La madre, delgada hasta de memoria, deambula amnésica de su propio suicidio y del asesinato de sus hijos. Vive en una realidad en la que los muertos no saben que lo están. De este modo, la película alterna un juego tenso entre seres que están en uno y otro mundo, solo que los muertos que saben que lo están, tienen por misión revelarles a los otros esa verdad. Pero Grace se niega. Madre aterrorizada, austera y desesperada, ha salido de su propia y dura certeza, a través de un ensueño, de una locura de declararse viva, a costa de haber borrado de su memoria todo paso o transición.
Pero todo sopor tiene un fin. Y, cuando eso ocurre, se hacen trizas las armaduras, se desvanecen ante lo real, duelen, por tan cierto.
CORRER LOS VELOS
“Todos los acontecimientos del mundo, todas las situaciones pasadas presentes y futuras se repetirán eternamente, todo se repetirá un número infinito de veces”.
Friedrich Nietzsche
Las ficciones de lo real y la realidad de las ficciones exponen puntos de verdades súbitas, invitaciones a un viaje, donde los pasajeros mutan su mirada.
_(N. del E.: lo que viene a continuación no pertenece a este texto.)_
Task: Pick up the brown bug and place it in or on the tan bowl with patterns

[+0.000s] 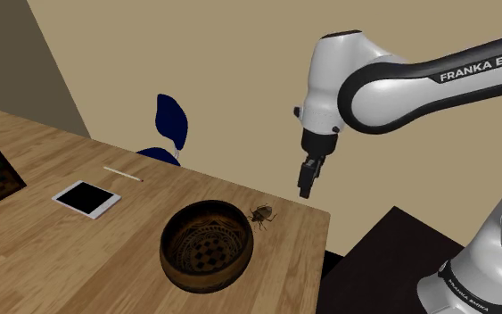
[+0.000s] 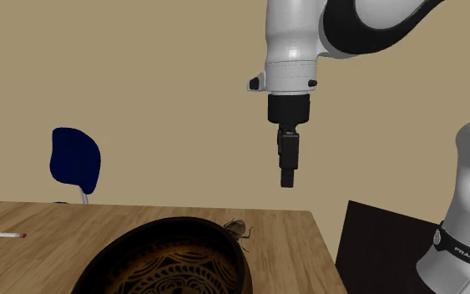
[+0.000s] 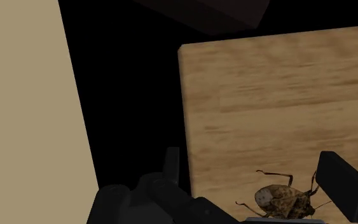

Hay en esos transcursos tan breves una fuerte denuncia contra las rigideces de las realidades históricas disciplinadas. El tiempo se disloca de su andar habitual, nos torna, por un instante, fantasmas. Solo necesitamos el pretexto para enfrentarnos a estos momentos. Hace falta un poco de desapego liberador para darnos cuenta de que eso que llamamos «lo real» es un infinito con muchas puertas.